**WHAT YOU ARE ASKED TO DO**: Please find all lines containing "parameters" in the listing below and copy them.

**INFORMATION SHOWN**:
- - - - -

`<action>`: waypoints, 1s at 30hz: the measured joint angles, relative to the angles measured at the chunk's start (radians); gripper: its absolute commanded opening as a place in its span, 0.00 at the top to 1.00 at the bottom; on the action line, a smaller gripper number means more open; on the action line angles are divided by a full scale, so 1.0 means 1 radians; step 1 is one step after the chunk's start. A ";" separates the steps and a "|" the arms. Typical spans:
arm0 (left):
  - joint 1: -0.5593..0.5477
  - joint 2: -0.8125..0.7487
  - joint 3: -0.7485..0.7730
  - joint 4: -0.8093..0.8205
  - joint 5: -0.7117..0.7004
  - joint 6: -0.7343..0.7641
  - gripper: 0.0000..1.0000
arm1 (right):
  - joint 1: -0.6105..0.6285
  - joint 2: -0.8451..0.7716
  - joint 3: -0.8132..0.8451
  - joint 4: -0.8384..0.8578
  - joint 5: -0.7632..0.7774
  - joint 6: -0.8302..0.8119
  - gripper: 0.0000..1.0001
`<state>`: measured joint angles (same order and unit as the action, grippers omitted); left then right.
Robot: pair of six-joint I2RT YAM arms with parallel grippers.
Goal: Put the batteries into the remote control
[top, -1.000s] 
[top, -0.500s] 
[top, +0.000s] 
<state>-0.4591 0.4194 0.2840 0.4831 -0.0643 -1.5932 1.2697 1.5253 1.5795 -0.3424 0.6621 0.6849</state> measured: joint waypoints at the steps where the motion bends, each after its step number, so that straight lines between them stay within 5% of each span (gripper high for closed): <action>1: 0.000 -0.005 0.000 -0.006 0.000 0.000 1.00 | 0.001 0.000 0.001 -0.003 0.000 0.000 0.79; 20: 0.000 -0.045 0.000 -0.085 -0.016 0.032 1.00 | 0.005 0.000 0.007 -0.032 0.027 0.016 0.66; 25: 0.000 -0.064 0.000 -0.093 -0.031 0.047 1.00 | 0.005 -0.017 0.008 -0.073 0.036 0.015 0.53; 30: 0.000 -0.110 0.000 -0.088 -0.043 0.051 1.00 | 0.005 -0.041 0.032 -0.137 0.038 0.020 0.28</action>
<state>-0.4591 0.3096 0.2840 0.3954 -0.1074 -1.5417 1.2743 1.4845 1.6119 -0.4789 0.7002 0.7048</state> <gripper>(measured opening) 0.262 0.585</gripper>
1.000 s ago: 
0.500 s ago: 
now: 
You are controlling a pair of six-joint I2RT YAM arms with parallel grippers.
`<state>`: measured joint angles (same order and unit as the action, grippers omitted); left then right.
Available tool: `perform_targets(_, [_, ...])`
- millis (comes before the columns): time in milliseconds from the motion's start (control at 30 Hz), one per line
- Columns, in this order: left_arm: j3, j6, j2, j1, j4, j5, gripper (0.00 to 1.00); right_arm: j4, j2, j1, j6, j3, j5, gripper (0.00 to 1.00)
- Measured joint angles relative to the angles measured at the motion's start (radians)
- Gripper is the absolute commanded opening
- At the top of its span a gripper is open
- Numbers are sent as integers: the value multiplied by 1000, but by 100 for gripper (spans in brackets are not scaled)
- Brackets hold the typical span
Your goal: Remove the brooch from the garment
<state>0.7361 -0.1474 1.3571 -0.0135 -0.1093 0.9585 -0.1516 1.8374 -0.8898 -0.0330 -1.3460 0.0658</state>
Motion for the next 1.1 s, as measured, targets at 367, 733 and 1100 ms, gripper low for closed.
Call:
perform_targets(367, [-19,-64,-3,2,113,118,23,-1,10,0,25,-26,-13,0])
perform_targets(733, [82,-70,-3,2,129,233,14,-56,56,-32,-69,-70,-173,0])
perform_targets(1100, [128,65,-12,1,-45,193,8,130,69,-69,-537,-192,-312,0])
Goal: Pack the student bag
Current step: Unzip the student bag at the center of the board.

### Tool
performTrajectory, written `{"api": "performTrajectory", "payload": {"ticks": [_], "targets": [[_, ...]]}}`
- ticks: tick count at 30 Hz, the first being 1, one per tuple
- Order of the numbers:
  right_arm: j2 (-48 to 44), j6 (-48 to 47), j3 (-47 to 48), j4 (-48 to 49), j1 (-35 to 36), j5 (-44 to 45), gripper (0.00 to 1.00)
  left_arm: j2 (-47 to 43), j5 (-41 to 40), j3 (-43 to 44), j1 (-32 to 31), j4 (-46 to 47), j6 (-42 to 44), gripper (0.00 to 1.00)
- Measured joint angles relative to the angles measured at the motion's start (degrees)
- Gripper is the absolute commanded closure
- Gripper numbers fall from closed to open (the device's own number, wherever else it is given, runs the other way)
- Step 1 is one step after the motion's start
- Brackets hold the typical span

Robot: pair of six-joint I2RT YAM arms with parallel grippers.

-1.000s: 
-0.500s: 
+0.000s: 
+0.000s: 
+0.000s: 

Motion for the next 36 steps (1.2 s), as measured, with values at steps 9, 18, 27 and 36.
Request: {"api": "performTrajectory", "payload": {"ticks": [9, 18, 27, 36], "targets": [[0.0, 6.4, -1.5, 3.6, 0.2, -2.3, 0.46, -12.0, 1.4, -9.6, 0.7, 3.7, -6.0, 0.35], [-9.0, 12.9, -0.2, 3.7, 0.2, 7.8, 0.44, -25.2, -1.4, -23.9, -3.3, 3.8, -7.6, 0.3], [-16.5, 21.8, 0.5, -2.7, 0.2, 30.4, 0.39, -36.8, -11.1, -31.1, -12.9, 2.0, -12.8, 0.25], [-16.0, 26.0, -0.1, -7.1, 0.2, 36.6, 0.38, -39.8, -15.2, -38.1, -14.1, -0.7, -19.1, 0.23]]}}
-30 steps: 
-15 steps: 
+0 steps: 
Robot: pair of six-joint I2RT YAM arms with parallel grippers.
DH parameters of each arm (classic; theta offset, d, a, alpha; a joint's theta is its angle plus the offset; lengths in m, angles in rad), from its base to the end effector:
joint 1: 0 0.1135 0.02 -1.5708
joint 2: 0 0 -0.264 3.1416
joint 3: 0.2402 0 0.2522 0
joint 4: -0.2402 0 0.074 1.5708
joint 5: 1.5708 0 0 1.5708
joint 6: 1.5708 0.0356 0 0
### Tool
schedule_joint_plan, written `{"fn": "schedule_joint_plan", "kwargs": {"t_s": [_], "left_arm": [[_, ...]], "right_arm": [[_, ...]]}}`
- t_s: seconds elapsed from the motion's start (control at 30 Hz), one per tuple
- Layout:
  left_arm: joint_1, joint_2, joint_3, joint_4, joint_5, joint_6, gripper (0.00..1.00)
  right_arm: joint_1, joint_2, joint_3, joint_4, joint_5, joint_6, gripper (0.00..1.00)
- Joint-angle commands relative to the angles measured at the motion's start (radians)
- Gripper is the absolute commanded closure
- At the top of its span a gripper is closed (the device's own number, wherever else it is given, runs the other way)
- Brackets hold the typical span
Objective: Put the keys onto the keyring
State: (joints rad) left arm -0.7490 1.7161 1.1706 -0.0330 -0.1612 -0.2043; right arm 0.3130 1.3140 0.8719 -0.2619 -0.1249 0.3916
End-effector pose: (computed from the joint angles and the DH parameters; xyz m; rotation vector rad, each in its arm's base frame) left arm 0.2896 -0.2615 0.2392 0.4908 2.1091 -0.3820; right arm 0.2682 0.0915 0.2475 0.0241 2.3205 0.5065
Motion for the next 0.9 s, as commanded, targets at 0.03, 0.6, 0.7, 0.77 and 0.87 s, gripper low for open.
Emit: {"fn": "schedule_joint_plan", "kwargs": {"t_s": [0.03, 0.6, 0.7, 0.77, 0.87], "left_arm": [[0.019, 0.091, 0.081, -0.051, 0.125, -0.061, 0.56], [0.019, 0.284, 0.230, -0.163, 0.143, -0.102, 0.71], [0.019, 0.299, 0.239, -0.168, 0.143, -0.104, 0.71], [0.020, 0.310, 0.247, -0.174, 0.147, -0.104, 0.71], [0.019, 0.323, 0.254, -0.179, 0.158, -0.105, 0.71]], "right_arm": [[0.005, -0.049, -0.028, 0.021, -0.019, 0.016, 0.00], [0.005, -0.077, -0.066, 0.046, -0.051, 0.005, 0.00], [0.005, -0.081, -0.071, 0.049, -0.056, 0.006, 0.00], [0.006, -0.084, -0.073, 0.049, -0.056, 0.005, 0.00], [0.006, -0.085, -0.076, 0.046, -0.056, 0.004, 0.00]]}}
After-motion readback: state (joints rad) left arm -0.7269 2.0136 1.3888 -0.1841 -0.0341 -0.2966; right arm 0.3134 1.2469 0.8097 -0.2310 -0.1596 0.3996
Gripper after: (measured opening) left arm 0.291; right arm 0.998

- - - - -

**YOUR RESPONSE**:
DH parameters of each arm (classic; theta offset, d, a, alpha; a joint's theta is its angle plus the offset; lengths in m, angles in rad), from its base to the end effector:
End-effector pose: (computed from the joint angles and the DH parameters; xyz m; rotation vector rad, each in its arm's base frame) left arm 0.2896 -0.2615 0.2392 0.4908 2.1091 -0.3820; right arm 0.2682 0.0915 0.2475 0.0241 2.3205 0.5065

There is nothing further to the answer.